What to work on: For each line below that holds the word "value", make a copy.

Records provided:
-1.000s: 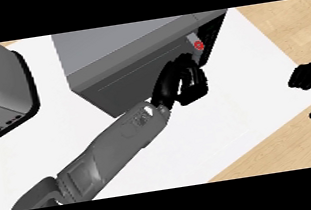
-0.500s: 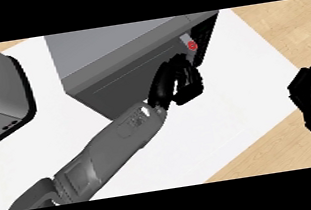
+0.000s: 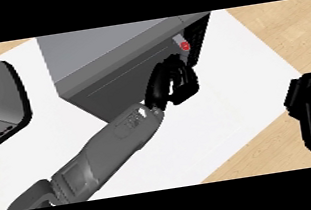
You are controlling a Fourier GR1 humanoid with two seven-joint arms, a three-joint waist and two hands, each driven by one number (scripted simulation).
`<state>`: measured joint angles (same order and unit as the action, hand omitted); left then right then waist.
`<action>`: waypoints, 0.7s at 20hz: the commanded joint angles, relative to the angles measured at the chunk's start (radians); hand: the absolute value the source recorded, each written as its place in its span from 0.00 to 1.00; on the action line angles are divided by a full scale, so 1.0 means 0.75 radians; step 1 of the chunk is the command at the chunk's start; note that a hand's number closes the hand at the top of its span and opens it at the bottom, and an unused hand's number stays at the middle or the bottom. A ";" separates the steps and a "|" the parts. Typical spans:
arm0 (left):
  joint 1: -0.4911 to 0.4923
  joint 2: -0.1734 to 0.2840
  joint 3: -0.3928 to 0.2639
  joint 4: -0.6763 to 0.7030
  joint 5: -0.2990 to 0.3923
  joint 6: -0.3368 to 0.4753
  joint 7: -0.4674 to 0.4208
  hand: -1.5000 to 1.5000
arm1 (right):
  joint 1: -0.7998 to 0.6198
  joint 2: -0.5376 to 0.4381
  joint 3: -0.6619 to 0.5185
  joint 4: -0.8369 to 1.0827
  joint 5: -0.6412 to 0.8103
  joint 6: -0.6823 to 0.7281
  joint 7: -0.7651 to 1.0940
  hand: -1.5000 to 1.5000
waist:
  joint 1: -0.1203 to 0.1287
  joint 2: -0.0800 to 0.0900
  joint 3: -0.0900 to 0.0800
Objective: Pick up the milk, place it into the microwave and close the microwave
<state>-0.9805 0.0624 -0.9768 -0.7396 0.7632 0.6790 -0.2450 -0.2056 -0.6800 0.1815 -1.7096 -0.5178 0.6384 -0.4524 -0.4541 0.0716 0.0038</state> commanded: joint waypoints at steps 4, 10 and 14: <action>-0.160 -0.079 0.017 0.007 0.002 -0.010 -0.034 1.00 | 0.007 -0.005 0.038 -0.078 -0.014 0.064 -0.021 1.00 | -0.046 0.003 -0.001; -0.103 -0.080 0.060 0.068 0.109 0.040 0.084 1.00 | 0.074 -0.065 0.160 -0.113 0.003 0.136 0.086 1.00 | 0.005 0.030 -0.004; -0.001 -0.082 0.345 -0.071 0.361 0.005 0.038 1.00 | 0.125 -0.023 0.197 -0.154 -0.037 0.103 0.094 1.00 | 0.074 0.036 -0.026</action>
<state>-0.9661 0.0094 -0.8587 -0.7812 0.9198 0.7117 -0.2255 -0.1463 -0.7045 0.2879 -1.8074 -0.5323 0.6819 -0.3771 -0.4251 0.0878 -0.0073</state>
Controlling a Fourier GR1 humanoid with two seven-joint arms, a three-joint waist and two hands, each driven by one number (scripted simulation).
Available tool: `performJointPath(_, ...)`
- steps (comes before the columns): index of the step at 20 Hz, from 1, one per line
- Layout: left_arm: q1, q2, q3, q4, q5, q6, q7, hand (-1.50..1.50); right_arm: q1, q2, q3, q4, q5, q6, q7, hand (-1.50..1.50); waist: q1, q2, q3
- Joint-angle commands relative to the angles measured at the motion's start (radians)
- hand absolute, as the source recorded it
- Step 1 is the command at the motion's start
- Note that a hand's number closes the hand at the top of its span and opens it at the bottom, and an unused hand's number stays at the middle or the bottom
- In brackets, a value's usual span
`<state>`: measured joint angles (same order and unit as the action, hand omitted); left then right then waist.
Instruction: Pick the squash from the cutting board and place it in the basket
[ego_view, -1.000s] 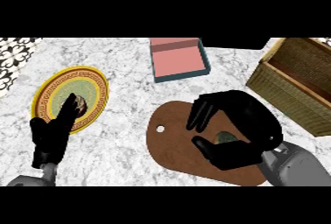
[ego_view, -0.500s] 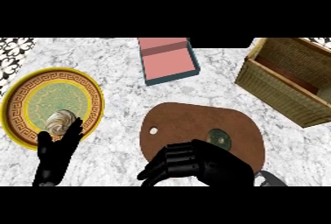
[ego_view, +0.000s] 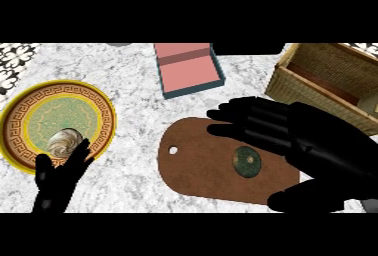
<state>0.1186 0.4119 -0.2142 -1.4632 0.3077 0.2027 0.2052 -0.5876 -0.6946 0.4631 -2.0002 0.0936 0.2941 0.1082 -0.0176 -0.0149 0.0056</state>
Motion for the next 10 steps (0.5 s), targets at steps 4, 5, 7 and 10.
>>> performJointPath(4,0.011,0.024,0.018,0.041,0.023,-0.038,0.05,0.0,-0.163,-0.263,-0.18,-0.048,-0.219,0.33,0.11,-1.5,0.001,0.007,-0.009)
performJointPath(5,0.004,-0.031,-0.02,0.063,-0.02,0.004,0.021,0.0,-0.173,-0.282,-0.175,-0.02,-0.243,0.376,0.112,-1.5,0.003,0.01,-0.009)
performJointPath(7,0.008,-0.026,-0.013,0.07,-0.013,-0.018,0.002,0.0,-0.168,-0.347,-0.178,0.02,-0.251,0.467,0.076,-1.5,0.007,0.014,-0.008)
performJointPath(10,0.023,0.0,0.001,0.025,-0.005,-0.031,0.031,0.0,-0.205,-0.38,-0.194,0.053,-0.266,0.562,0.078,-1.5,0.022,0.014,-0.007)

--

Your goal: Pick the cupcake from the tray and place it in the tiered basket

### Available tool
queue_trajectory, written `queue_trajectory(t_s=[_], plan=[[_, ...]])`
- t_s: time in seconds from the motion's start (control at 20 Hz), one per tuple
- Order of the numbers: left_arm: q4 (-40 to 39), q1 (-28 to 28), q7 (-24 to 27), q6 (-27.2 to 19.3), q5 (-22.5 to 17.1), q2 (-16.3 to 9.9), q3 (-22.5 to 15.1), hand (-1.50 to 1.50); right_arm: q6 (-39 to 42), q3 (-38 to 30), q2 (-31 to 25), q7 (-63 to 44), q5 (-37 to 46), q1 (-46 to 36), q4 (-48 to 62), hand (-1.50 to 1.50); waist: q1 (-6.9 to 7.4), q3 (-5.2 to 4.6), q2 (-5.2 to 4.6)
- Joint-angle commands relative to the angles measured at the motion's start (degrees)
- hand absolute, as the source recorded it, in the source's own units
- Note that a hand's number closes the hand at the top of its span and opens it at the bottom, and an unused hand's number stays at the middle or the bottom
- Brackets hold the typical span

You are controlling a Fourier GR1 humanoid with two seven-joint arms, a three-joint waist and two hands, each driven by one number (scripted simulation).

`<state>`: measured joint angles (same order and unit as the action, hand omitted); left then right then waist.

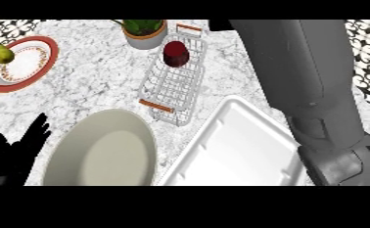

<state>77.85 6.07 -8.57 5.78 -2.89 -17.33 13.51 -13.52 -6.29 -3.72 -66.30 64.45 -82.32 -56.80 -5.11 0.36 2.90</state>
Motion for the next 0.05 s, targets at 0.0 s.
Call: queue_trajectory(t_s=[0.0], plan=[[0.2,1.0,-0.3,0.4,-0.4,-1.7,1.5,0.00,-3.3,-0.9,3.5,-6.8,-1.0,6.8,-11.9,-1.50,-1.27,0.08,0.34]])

Solution for this task:
`<action>`: waypoints, 0.7s at 20hz: the commanded joint angles, relative to the angles measured at the chunk's start (radians); hand: the absolute value the source recorded, each written as its place in its span from 0.00 to 1.00; on the action line angles are divided by a full scale, so 1.0 means 0.75 radians; step 1 of the chunk is the command at the chunk's start; note that a hand's number closes the hand at the top of its span and opens it at the bottom, and an unused hand's number stays at the middle or the bottom. A ";" separates the steps and a "|" the parts. Typical spans:
- In brackets, a value's usual span

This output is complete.